= Task requirements =
Take from the material every line containing the string "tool" and copy it.
Supplied information section start
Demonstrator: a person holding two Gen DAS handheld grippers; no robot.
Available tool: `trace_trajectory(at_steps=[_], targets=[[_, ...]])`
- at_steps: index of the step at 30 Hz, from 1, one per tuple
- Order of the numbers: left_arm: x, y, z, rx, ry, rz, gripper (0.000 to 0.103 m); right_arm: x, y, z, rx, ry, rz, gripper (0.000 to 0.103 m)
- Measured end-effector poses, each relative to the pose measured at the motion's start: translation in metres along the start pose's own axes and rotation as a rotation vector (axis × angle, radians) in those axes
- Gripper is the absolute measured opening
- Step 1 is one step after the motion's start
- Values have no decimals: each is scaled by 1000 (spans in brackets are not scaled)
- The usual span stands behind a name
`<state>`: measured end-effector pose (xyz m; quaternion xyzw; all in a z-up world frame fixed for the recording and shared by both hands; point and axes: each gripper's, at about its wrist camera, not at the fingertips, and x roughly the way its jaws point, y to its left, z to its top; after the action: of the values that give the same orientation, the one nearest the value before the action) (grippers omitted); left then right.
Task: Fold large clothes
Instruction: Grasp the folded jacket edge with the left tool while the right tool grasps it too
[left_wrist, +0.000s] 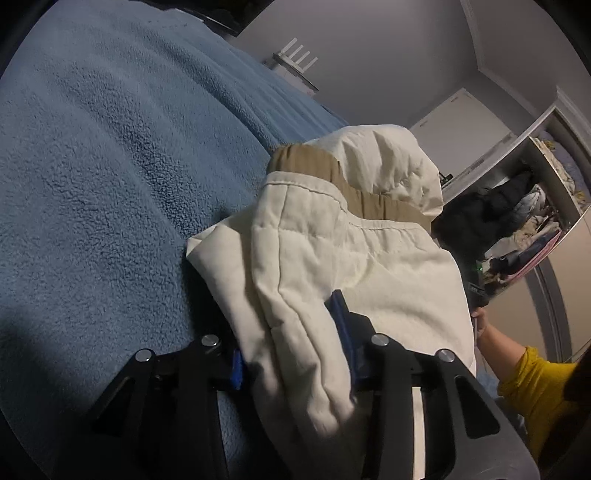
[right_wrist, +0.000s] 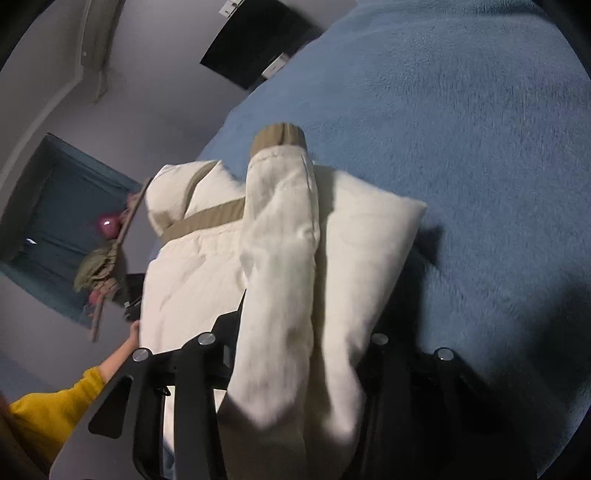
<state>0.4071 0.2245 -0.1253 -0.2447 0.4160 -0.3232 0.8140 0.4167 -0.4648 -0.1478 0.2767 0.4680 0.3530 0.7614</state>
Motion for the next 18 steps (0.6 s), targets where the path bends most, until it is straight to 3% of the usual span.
trace_trajectory(at_steps=[4,6,8,10,14,18], targets=[[18,-9,6,17,15,75,40,26,3,12,16,2,-54,38],[18,-21,5,47,14,125,32,29,18,12,-50,-14,-138,37],[11,-35,4,87,18,153,21,21,35,7,-100,-45,-182,24],[2,-51,5,130,25,178,16,5,52,-2,-151,-85,-215,17],[-14,-90,6,204,16,197,13,-19,91,-19,-240,-144,-271,12],[-33,-128,-2,249,-26,191,12,-46,126,-42,-291,-208,-272,12]])
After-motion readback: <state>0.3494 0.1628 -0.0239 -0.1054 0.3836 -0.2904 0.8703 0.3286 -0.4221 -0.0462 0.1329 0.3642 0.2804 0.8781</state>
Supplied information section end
= Response for this exercise =
Available tool: `trace_trajectory(at_steps=[_], targets=[[_, ...]])`
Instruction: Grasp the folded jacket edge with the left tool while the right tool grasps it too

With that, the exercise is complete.